Miscellaneous Facts:
  • Personal losses were very common for the men of the early 19th century. Seward, Bates, and Chase all lost their fathers young. Lincoln lost his mother, sister, and first love. Chase also lost three wives to early deaths.
  • Lincoln, Seward, Bates, and Chase all opposed the war with Mexico.
  • This is not really a “fact,” but it’s worth stating that the South was really at a disadvantage in the Civil War from the very beginning. In the election of 1860, they could not even agree on one Southern candidate, split between the Democrats’ Stephen A. Douglas, the Constitutional Union Party’s John Bell, and another candidate, John C. Breckinridge.
  • Both Abraham Lincoln and Jefferson Davis lost their sons during the war.

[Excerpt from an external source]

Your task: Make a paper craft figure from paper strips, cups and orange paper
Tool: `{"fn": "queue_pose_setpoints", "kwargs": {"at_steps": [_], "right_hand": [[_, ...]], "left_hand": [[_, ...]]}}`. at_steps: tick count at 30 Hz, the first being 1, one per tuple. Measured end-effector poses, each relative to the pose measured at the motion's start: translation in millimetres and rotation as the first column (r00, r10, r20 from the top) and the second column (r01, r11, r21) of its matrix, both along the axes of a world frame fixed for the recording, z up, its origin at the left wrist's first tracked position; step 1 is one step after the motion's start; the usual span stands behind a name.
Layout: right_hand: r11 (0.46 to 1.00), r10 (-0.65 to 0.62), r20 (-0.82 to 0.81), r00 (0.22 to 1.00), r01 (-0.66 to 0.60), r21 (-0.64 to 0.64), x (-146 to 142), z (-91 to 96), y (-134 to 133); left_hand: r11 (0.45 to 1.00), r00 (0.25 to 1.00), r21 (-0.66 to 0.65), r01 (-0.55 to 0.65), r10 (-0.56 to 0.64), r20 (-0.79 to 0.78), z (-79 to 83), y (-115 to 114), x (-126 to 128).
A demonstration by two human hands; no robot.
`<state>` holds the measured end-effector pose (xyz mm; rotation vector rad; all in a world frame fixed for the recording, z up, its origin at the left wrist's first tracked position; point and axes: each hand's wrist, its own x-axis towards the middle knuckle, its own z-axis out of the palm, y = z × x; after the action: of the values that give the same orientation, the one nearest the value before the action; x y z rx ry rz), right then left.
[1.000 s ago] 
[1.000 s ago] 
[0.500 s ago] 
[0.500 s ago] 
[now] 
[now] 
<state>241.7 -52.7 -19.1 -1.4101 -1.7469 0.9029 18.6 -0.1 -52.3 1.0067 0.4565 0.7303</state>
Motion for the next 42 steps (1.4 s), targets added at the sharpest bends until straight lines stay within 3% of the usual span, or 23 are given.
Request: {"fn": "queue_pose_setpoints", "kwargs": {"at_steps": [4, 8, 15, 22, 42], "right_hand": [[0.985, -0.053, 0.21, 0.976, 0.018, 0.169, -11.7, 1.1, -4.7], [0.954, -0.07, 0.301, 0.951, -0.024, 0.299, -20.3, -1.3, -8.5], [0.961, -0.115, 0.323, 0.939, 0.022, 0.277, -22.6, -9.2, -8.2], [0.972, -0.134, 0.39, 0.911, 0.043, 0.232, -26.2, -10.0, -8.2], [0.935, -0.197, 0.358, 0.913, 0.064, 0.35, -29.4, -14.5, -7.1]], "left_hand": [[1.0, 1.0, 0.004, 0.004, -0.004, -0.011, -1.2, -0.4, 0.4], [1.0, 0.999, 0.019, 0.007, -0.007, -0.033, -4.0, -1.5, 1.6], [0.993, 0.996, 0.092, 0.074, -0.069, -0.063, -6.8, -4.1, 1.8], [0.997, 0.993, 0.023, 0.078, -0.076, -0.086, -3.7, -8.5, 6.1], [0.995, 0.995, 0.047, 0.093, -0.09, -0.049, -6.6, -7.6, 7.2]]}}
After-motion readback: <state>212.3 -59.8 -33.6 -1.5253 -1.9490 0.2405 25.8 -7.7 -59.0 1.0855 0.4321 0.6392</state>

  • Black participation in the war was absolutely critical to Lincoln’s decision to support abolition. With over 100 thousand black soldiers fighting for the Union, Lincoln pointed out that to go back on his abolition promise would likely lose the war for the North to his opponents.
  • The United States Navy grew tremendously during the war, from just 76 to 271 ships and from 7,600 seamen to 51,000.
  • Lincoln at one point developed a plan for peace with the Confederacy that offered compensation for slaves that neither his cabinet nor Jefferson Davis would accept. I guess sometimes there is no ability to compromise and somebody just needs to win.